As far as I know, America could be self sufficient. Your politicians just don’t want to.
Our politicians (on both sides of the spectrum) are hard to trust. The system of buying external power and favor has ruined our nation.
It seems daily the prospect of individual or national liberty slips away.
You appear to be an Asterix fan… as am I. But I also spent a good deal of time in Europe, it is not all that commonly known here in the USA.
At my parents home there are the first 30 booklets of Asterix. I’ve read them a few times. But I wouldn’t call myself a fan. I just thought it is a funny idea and I went with it. What kinds of comics are known in America, besides Marvel and DC?
I enjoyed all the Asterix novels up until the point that Goscinny died. At which point I found a remarkably different set of stories taking place which I did not enjoy.
And I really wasn’t much of a comic book reader after leaving Europe, so I am not really up-to-date on that.
I don’t know of any person who doesn’t agree with you. By the way do you know Globi? If so you visited Switzerland. In Switzerland everybody knows him. Outside nobody knows him.
I enjoyed all the Asterix novels up until the point that Goscinny died. At which point I found a remarkably different set of stories taking place which I did not enjoy.
And I really wasn’t much of a comic book reader after leaving Europe, so I am not really up-to-date on that. I do however have the Collector Edition (written only in French and no other language that I know of) of the book of potions.
Sorry for the re-write, but the system basically said I could no longer edit my previous comment. So I ended up having to write another.
I’m not aware of any book of potions and google didn’t help. What is it about?
I’ll see if I can pull it out of mothballs and send you something.
Here we go… found it sooner than I though. Lucky you, I organized my collections a few months back.
At the time I got it, it literally wasn’t for sale anywhere. The only way you could get it was by purchasing some kind of collection, in which the book came with it as a bonus.
Well, I wanted to the thing so I searched around for it and found it on a French auction website. They only accepted bank transfers as payment too, and the transfer itself cost me more than what I paid for the book because while they like transfers in Europe, they aren’t as common here in the USA. I literally used the old Google Translate to communicate back and forth in French as I arranged the purchase.

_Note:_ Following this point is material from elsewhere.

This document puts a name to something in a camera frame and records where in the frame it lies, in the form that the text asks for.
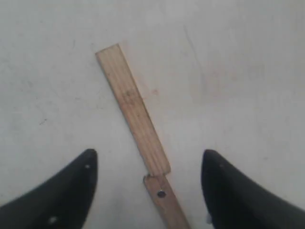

So… back to the book… as far as I know, never translated outside of French, it is called:
“Secrets de Druides” Looks like it has a print year of 2010.
Thank you for your effort. Since I’m not that good of a French speaker it isn’t surprising that I didn’t hear of it so far. But I better don’t read it since the secret of the magic potion shouldn’t be known to non druids ๐
If I recall correctly, in lists all the Magic Potions used throughout the entire Asterix Series and only basically tells you what the Asterix Series already said, for the most part.
The strength potion basically would say what was mentioned in the very first book, Asterix the Gaul. Then would say the rest is a secret.
You can’t edit a comment once it has been replied to.
Ahhhhhh!! Well, okay. That makes interesting sense. Good to know. Thanks!